→ Exercise prompt: The whole listing is to be reproduced exactly as given.
Content starts
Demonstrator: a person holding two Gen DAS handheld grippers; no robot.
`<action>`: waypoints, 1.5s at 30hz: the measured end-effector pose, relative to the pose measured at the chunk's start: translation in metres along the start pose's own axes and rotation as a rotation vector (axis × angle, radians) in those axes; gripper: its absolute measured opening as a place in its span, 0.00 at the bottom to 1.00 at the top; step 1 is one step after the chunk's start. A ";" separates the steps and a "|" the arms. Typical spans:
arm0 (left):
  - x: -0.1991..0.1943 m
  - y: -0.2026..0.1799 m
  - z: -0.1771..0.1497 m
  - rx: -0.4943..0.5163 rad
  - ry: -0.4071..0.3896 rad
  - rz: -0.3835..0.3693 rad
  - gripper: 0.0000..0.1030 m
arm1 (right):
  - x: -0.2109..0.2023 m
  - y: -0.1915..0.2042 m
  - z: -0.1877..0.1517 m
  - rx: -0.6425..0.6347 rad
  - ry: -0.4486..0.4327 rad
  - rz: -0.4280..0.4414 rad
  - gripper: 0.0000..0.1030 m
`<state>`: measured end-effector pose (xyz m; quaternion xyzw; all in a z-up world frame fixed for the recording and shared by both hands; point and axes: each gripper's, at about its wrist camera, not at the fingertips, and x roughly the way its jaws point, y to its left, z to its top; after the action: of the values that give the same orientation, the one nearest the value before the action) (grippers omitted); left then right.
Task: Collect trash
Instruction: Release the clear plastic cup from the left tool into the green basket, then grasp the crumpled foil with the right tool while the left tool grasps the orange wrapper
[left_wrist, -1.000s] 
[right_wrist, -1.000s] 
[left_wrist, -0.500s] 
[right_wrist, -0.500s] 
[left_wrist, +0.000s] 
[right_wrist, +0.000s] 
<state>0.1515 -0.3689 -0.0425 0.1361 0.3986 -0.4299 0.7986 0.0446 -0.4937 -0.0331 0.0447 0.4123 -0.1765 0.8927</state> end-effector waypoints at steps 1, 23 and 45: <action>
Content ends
→ Response to the task:
Demonstrator: a person holding two Gen DAS handheld grippers; no robot.
`<action>`: waypoints, 1.5s at 30hz: the measured end-effector pose, relative to the pose measured at the chunk's start: translation in metres along the start pose's own axes and rotation as a rotation vector (axis × angle, radians) in those axes; gripper: its absolute measured opening as a place in its span, 0.00 at the bottom to 1.00 at the top; step 1 is one step after the chunk's start. A ";" separates the steps and a "|" the arms. Typical spans:
arm0 (left):
  - x: -0.1991..0.1943 m
  - y: -0.2026..0.1799 m
  - z: -0.1771..0.1497 m
  - rx: -0.4943..0.5163 rad
  - ry: -0.4071..0.3896 rad
  - rz: -0.3835..0.3693 rad
  - gripper: 0.0000..0.1030 m
arm1 (right):
  - x: -0.2109..0.2023 m
  - y: -0.1915..0.2042 m
  - z: -0.1877..0.1517 m
  - rx: -0.6425..0.6347 rad
  - ry: -0.4486..0.4327 rad
  - rz: -0.4280..0.4414 rad
  - gripper: 0.0000..0.1030 m
`<state>`: measured end-effector pose (xyz m; quaternion xyzw; all in a z-up world frame fixed for the recording and shared by both hands; point and axes: each gripper's, at about its wrist camera, not at the fingertips, and x roughly the way its jaws point, y to its left, z to its top; after the action: of the values that give the same orientation, the one nearest the value before the action) (grippers omitted); left then right.
Task: Collect trash
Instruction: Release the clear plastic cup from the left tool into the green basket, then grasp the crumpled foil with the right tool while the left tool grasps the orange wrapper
[left_wrist, -1.000s] 
[right_wrist, -1.000s] 
[left_wrist, -0.500s] 
[right_wrist, -0.500s] 
[left_wrist, +0.000s] 
[right_wrist, +0.000s] 
<state>0.1515 -0.3689 -0.0425 0.1361 0.3986 -0.4299 0.7986 0.0446 -0.4937 -0.0331 0.0447 0.4123 -0.1765 0.8927</state> end-effector waypoints at steps 1, 23 and 45: <action>

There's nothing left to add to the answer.